The basis for climate science is a lot different from the sort of modeling used to forecast markets. The basic physics behind the Climate science, the Stefan Boltzmann equation for radiation, spectrum of GHG’s, conservation of energy, the Clausius Clapeyron equation and other principles used in the modeling of earth’s climate have a solid scientific basis, excellent statistical significance and are not in question. Most of the uncertainty is centered on clouds and the effect of aerosals which are empirical factors included in models, based on observation and physical principles. Also accurate prediction of ocean currents which impact the distribution of energy on the oceans surface is also not modeled very well. These factors, and exact knowledge of initial conditions, contributes to the uncertainty of prediction of the evoloution of climate on a global and regional basis. Climate sensitivity numbers are estimated at between 1.5 and 6C for a doubling in CO2 concentration. Assumptions about whether we have an AR1, or some other kind of time series, is are not important. The models are determining the time dependence not some fitting parameter, and an uncertainty defined by what kind of time series we have.

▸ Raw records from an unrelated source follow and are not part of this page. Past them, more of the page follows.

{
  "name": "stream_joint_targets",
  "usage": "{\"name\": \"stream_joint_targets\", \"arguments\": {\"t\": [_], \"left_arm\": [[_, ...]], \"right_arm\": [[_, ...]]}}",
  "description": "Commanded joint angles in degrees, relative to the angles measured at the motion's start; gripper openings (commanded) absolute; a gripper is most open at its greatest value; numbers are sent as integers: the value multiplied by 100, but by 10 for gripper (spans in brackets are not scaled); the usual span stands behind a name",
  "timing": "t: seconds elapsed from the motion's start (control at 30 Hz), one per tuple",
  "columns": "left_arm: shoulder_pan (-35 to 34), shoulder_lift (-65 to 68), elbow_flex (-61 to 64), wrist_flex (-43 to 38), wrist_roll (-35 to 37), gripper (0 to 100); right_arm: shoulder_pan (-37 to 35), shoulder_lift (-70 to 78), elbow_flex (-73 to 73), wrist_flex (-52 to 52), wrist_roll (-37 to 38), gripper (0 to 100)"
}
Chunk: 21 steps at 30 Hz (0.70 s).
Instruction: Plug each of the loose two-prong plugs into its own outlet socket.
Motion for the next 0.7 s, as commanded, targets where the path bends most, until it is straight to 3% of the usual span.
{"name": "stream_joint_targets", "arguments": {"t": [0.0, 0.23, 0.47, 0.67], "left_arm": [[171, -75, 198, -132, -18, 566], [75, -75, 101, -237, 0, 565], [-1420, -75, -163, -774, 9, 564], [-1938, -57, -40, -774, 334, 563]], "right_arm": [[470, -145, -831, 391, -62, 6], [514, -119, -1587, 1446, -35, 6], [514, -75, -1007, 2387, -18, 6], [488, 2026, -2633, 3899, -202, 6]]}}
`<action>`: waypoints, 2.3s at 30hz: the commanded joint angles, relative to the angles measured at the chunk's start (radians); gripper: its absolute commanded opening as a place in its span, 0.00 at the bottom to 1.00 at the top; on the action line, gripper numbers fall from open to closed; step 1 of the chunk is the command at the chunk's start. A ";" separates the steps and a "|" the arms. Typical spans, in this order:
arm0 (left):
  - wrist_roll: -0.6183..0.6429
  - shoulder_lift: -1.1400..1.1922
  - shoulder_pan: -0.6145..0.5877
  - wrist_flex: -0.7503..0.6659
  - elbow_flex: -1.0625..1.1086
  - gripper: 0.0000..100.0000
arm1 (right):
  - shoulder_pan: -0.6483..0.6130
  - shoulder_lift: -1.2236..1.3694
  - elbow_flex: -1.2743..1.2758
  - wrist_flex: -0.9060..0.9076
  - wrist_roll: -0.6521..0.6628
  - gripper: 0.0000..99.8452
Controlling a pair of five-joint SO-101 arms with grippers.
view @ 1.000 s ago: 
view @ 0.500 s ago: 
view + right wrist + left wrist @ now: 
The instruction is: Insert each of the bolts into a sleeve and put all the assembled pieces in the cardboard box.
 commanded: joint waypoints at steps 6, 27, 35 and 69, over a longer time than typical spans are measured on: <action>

Despite the uncertainty, the physics based models show that natural forcing factors are not responsible for the recent increase in temperatures.
http://www.skepticalscience.com/climate-models-intermediate.htm

April 9, 2011 10:17 am

Eadler says: The basic physics behind the Climate science, the Stefan Boltzmann equation for radiation, spectrum of GHG’s, conservation of energy, the Clausius Clapeyron equation and other principles used in the modeling of earth’s climate have a solid scientific basis.
You are kidding, right?
Check some real stats out here:
http://www.letterdash.com/HenryP/marion-island-assessment-of-climate-change-in-the-southern-indian-ocean-due-to-the-increase-in-greenhouse-gases
there is no global warming, at least not since 1977!
Any comments by anyone here on my latest report? Especially the fact that the southern Indian ocean must be cooling?